His more important contribution to the Czech cause, though, took the form of several pieces of music: a “March for the Student Legions and the National Guard,” and his “Song of Freedom,” designed to spark the battle against the forces of reaction with its opening words of “War, war, the flag is fluttering, arise Czechs!” Likewise, his Jubilation Overture expressed his own hope for the success of the Czech cause. As in Dresden, however, the revolutionary forces were defeated, and much like Wagner, Smetana was forced to flee his city, taking refuge at his parents’ house in the Bohemian countryside.
Edvard Grieg was only seven years old during the events of 1848–1849, living snugly with his family in faraway Bergen, Norway. Instead of manning the revolutionary barricades, his own involvement in a political upheaval came much later, in 1905, when he was already an old man. However, during that year’s crisis over the breakup of the Norwegian-Swedish union, Grieg, as one of the most internationally famous Norwegians of his day, did what he could to prevent an escalation into violent conflict, dispatching letters to his admirers such as Kaiser Wilhelm of Germany and King Edward of England, urging their intervention in the dispute. When the crisis was peacefully resolved and Norway had gained its independence, it was Grieg’s music that led the rejoicing. At the first concert attended by the new Norwegian king and queen, Grieg sat with them in the royal box while his Sigurd Jorsalfar was performed, a piece that glorified an ancient Norse monarch and simultaneously celebrated the modern victory of Norwegian national aspirations.

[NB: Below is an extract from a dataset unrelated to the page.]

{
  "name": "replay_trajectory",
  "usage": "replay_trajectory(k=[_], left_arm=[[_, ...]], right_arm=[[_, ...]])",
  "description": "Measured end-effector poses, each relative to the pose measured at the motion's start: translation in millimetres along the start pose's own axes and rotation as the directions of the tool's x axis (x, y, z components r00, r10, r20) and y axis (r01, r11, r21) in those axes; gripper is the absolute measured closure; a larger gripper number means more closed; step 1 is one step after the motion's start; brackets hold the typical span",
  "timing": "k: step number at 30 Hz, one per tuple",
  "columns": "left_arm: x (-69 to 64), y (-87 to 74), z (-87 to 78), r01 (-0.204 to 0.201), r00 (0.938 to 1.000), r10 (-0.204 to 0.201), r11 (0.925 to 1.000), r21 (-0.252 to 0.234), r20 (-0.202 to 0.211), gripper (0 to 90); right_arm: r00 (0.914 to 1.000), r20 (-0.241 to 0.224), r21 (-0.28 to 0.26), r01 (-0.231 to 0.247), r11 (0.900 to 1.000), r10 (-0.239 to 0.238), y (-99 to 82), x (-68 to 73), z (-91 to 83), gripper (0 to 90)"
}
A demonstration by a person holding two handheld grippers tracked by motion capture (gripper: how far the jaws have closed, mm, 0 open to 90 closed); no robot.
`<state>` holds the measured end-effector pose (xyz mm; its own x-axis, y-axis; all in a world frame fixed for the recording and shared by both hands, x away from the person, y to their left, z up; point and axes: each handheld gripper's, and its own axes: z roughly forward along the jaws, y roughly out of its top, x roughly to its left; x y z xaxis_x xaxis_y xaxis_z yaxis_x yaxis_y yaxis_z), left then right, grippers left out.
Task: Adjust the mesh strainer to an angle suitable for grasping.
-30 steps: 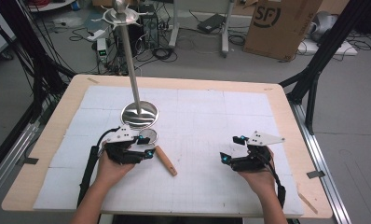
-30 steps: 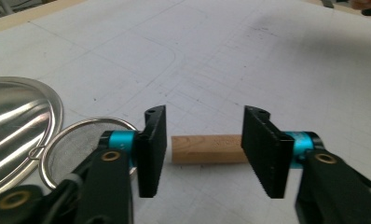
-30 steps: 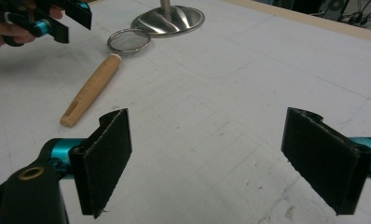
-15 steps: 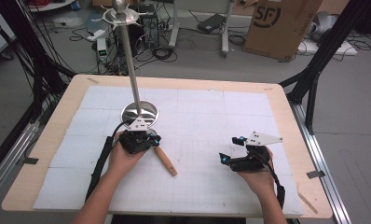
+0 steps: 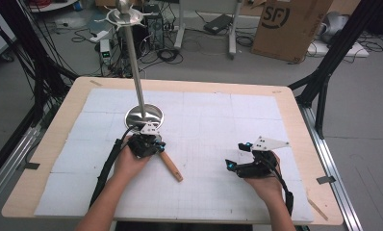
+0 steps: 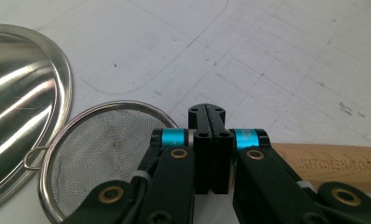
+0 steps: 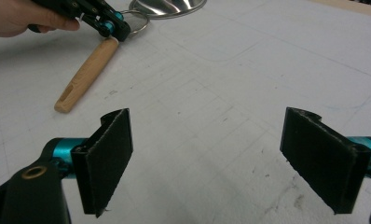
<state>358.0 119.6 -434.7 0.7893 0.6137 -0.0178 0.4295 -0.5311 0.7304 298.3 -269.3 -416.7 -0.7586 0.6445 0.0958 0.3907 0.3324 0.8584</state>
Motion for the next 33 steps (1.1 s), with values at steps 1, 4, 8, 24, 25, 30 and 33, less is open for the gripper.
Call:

What do these three men, and these three historical turning points in which they participated, have in common? In each case, we have an example of an artist taking an active role in politics—and not just any politics, but specifically in nationalist politics. Furthermore, while Wagner’s and Smetana’s escapades at the barricades figure among the most heroic examples of artists’ politics, engagement in politics was by no means unusual for many artists in the nineteenth century. Indeed, one of the most compelling stories in the cultural history of that long century (1789–1918) was the role that so many artists took in political matters.